Closed GoogleCodeExporter closed 9 years ago
I'd like to take on this bug.
Original comment by ba...@google.com
on 1 Oct 2010 at 4:52
All yours :)
Original comment by rdama...@google.com
on 1 Oct 2010 at 5:30
I've been trying to reproduce this bug on both G1 and N1 running 1.0.17 and my
own build (including some refactoring to the service and other minor bug
fixes), but I can't reproduce this bug. Since it looks like VM dies, it's
probably related to some system specifc condition, e.g. running low on memory.
Are you able to reproduce this bug? What hardware do you have? If yes, do you
have a full bug report so I could take a look?
BTW, while trying various unexpected combinations of user actions, I came
across a bug where you can delete all tracks while you are recording a track.
It doesn't crash the app, but has some unpleasant consequences (do we have a
bug on that?).
Original comment by ba...@google.com
on 2 Oct 2010 at 8:48
I'm able to reproduce it on a Nexus One with Froyo FRF91. I have the logs
above, but not much more.
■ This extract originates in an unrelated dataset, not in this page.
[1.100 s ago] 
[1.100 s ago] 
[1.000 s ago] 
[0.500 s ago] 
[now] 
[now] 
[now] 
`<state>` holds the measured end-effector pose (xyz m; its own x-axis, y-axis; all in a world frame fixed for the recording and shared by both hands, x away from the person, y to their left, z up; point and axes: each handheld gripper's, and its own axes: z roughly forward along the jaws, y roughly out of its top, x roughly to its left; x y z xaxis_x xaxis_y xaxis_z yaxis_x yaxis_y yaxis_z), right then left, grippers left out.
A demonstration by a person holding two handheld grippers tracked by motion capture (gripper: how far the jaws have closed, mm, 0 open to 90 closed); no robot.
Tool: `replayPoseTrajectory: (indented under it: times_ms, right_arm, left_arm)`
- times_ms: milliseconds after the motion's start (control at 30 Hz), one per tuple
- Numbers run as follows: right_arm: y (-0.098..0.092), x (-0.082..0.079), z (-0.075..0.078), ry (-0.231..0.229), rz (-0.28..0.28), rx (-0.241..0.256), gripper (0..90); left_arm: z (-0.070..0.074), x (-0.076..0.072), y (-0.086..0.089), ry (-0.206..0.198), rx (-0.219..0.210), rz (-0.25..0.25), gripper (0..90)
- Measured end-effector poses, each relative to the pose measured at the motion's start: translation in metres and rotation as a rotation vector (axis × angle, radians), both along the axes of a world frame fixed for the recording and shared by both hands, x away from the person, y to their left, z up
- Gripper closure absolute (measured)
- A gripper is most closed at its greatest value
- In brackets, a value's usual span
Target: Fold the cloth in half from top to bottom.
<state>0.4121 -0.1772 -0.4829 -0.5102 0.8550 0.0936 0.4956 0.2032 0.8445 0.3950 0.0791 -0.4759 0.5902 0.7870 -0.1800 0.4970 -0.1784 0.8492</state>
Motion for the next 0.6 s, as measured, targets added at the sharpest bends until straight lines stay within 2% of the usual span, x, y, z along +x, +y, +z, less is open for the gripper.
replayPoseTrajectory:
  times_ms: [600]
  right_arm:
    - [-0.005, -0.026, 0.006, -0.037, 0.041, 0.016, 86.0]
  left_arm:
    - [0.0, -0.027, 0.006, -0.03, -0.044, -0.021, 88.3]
It doesn't always happen, but happens quite
frequently.
We don't have a bug for delete all tracks, feel free to open one.
Original comment by rdama...@google.com
on 5 Oct 2010 at 7:58
Can you attach a full bug report? (press trackball and volume up altogether).
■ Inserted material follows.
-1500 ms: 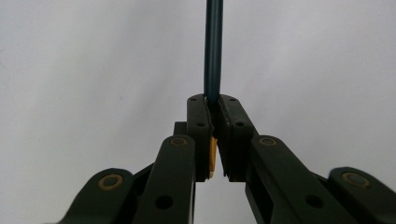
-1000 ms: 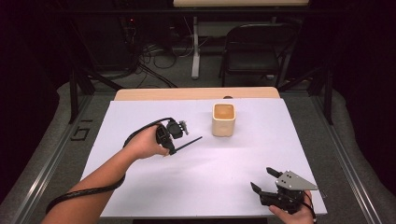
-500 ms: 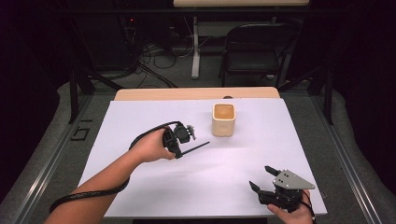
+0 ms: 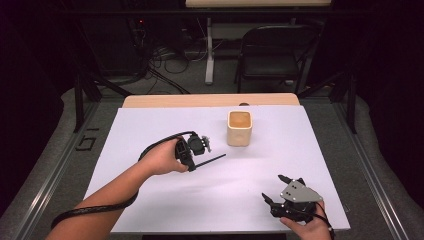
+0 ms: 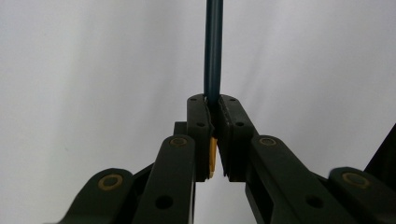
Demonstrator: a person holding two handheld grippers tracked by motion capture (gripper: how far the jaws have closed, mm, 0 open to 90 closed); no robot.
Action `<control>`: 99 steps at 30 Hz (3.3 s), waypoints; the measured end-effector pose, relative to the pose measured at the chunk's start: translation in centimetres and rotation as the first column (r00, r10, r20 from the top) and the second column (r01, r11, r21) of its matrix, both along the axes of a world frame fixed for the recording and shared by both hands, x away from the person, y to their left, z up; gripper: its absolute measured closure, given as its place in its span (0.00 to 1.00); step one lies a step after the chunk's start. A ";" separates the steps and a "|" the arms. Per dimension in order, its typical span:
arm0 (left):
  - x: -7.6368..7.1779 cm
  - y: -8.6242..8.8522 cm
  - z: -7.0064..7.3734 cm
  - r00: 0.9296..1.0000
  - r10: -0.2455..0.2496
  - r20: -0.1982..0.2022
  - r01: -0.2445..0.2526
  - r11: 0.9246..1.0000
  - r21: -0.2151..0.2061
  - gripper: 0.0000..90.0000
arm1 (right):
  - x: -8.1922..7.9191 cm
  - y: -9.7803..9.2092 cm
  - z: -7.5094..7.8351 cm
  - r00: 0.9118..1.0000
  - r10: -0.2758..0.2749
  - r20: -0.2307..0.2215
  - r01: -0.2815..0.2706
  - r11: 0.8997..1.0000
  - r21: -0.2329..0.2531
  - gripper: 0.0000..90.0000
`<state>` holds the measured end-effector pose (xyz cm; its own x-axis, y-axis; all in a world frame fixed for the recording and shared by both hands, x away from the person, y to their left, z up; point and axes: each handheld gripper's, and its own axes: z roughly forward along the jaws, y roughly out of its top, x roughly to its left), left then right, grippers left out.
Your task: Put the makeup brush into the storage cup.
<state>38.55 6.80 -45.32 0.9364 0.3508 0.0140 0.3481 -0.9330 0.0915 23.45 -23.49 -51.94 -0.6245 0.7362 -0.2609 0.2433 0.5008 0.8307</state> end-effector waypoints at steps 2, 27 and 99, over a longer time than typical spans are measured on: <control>0.0 0.0 -0.1 1.000 -0.001 -0.002 0.001 1.000 -0.004 0.94 | 0.1 0.3 0.0 1.000 0.008 0.006 -0.008 1.000 -0.020 0.27; -0.2 -1.0 -0.5 1.000 -0.026 -0.017 0.026 1.000 0.011 0.94 | 1.1 3.9 0.8 0.991 0.085 0.103 -0.063 0.977 -0.205 0.32; -1.1 -4.8 0.0 0.995 -0.074 -0.065 0.076 0.997 0.035 0.94 | 1.9 13.5 -0.6 0.809 0.513 0.288 -0.140 0.643 -0.753 0.70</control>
<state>37.43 2.00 -45.31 0.9593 0.2801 -0.0344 0.2813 -0.9589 0.0363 25.34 -9.97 -52.49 -0.4591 0.0049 -0.8884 -0.3475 0.9193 0.1846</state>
The full bug report has all information, including system activity and it's
much easier to track down what's going on. We should see a kernel message
related to the crash.
I will open a new bug on the other issue.
Original comment by ba...@google.com
on 5 Oct 2010 at 10:22
Rodrigo, do you happen to have more logs? I still can't reproduce this bug.
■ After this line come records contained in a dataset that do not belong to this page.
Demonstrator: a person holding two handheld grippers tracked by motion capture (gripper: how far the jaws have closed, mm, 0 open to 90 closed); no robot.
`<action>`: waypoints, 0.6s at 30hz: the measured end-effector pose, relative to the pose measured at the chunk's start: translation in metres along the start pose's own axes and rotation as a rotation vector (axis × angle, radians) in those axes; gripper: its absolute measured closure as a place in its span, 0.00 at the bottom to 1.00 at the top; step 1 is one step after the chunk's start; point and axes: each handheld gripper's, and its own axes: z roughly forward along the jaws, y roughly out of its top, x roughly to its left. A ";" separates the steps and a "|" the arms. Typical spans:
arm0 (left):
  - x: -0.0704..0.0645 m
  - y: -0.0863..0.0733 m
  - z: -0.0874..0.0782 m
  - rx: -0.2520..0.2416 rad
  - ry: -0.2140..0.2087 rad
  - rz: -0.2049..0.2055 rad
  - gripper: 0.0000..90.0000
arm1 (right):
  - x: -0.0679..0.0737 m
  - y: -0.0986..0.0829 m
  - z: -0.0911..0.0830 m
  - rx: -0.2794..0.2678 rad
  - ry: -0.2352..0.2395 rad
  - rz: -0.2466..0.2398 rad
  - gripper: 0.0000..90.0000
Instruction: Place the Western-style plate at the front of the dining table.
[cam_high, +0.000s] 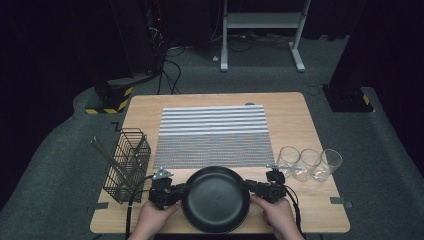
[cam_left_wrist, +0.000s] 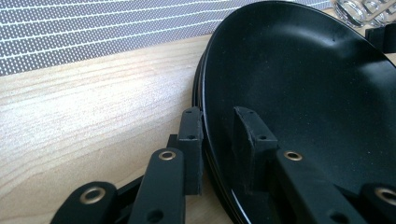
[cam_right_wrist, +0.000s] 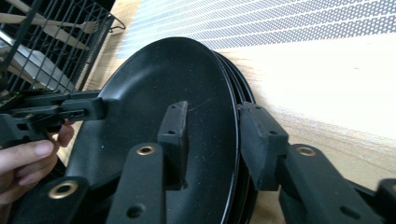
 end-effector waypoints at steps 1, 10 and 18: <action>0.000 0.000 0.000 -0.002 0.000 0.000 0.81 | 0.000 0.000 0.000 0.003 0.010 -0.001 0.65; 0.001 0.000 -0.003 0.003 -0.005 -0.019 0.82 | -0.007 -0.002 -0.010 0.078 0.080 0.005 0.61; 0.002 0.000 -0.003 -0.011 -0.014 -0.066 0.82 | -0.005 -0.004 -0.012 0.088 0.030 0.009 0.74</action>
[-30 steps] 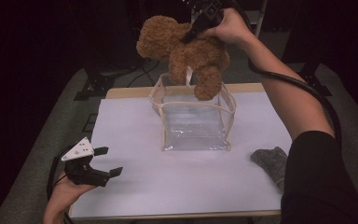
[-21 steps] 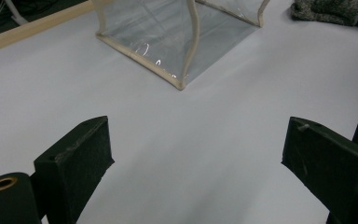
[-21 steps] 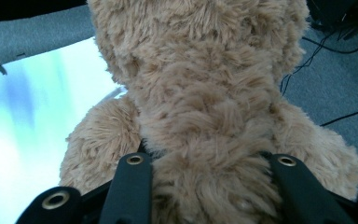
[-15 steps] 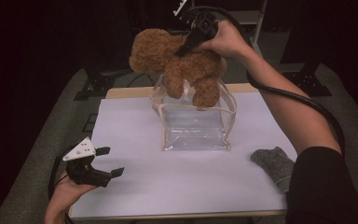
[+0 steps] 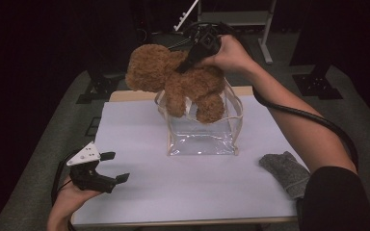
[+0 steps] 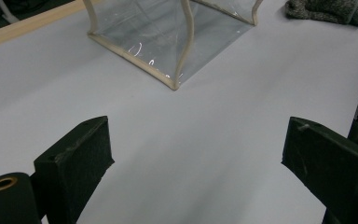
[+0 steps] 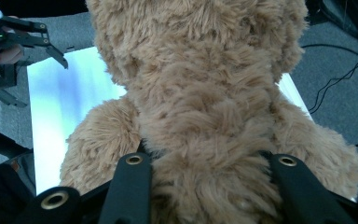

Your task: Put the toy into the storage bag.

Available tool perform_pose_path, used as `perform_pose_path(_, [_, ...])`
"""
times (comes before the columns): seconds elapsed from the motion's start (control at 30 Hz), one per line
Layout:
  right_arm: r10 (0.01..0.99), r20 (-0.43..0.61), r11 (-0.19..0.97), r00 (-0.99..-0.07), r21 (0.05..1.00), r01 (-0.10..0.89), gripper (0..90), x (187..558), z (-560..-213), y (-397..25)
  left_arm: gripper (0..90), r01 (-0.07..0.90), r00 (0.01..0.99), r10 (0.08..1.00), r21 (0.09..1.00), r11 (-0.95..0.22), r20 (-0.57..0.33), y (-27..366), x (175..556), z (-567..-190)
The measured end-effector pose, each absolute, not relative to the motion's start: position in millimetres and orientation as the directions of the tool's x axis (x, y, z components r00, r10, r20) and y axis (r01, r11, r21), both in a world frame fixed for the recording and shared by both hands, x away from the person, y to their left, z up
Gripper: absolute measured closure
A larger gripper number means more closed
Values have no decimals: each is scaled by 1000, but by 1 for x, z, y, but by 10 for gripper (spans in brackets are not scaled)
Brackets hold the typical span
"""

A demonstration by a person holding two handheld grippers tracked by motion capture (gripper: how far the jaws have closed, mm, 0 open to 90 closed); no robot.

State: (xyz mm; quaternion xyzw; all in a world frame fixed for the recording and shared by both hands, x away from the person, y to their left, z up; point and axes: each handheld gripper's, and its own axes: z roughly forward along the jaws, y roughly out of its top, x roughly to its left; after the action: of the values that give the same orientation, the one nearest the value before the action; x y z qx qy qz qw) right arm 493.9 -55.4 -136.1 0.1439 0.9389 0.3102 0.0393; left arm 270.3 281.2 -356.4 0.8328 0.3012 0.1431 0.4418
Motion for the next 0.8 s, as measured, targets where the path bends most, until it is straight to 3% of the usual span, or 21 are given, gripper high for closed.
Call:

Original comment by ba...@google.com
on 12 Oct 2010 at 10:16
Yes, I have more logs, but the only relevant part seems to be this:
I/ActivityManager( 83): Displayed activity
com.google.android.maps.mytracks/com.google.android.apps.mytracks.MyTracksWaypoi
ntDetails: 425 ms (total 425 ms)
D/MyTracksProvider( 5651): MyTracksProviderUtilsImpl.insertWaypoint
D/MyTracksProvider( 5651): MyTracksProvider.insert
W/MyTracks( 5651): Tried to account for location while track is paused
I/ActivityManager( 83): Displayed activity
com.google.android.maps.mytracks/com.google.android.apps.mytracks.MyTracksWaypoi
ntDetails: 475 ms (total 475 ms)
E/Database( 5688): Error updating name=Statistics using UPDATE waypoints SET
name=? WHERE _id = 10
D/AndroidRuntime( 5688): Shutting down VM
W/dalvikvm( 5688): threadid=1: thread exiting with uncaught exception
(group=0x4001d7f0)
I/Process ( 5688): Sending signal. PID: 5688 SIG: 9
I/ActivityThread( 5778): Publishing provider com.google.android.maps.mytracks:
com.google.android.apps.mytracks.content.MyTracksProvider
A database update fails (no idea why, but it seems to fail often), and that
crashes the provider process, which is then restarted.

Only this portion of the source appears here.